Les chercheurs estiment que jusqu'à 22 % de la population vit avec des troubles de l'odorat comme l'hyposmie ou l'anosmie. Pourtant, pendant des décennies, le corps médical a haussé les épaules. Puis le COVID-19 est arrivé et a infecté 780 millions de personnes (selon l'OMS), dont beaucoup ne pouvaient soudainement plus sentir leur café du matin. Ça a attiré leur attention.

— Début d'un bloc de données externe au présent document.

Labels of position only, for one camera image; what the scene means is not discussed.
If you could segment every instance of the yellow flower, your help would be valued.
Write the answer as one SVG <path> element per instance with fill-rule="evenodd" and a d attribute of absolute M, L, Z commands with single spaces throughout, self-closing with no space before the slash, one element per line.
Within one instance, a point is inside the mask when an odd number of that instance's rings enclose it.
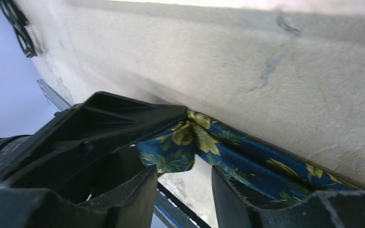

La perte d'odorat est désormais liée à 139 conditions neurologiques, physiques et congénitales étonnantes - de l'alcoolisme au Zika. Elle peut être un signe d'alerte précoce pour la maladie de Parkinson, Alzheimer et la démence à corps de Lewy. Elle est également associée à la dépression, la schizophrénie et l'autisme. Les bulbes olfactifs, ces « deux petits vers de terre couchés dans leurs cryptes » comme le dit poétiquement Kelly, sont apparemment le point d'entrée le plus vulnérable du cerveau pour les virus, les toxines et peut-être les microplastiques.

La bonne nouvelle ? L'entraînement olfactif - essentiellement une physiothérapie pour votre nez - peut aider. Environ 30 % des patients s'améliorent après des mois à renifler du citron, de la rose, du clou de girofle et de l'eucalyptus deux fois par jour. Une méta-analyse de 2024 a trouvé des effets positifs dans 36 études. Associez-le à un rinçage sinusal aux stéroïdes, et jusqu'à 50 % voient des changements. Ce n'est pas un remède miracle, mais c'est bon marché, simple et vaut mieux que le vieux conseil « apprenez à vivre avec ».